WORK REQUIRED: Transcribe the material verbatim, starting at its first line and stopping once the line containing "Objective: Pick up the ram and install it" has been given; no picture should appear.

DATA SEGMENT:
*****

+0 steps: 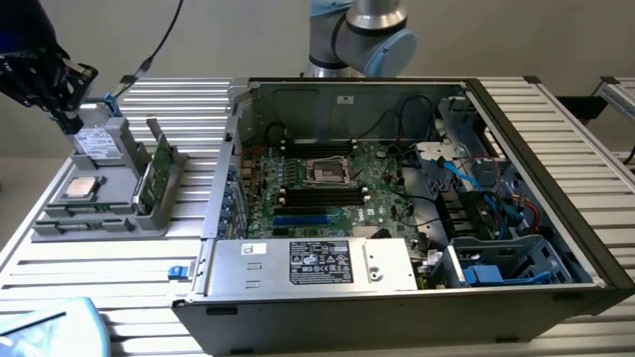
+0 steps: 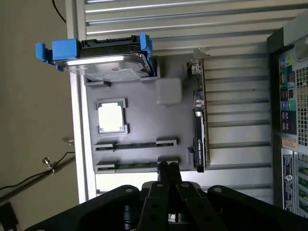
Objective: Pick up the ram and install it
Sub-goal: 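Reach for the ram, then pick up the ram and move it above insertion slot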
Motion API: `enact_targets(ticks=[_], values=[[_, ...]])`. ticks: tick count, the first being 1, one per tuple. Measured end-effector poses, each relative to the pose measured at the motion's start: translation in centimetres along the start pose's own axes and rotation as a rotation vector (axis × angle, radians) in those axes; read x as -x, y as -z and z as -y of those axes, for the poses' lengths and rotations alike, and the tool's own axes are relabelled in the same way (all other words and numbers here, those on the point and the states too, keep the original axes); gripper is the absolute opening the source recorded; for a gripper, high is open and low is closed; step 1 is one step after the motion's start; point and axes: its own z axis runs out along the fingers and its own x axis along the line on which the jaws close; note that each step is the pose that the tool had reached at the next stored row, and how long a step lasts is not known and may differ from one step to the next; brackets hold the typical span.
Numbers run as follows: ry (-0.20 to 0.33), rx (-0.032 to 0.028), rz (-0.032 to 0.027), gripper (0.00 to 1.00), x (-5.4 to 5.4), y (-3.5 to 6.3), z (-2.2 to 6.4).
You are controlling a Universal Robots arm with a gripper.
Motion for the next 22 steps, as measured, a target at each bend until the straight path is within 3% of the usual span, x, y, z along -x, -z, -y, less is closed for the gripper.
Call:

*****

EXERCISE RESPONSE:
+0 steps: 
+0 steps: 
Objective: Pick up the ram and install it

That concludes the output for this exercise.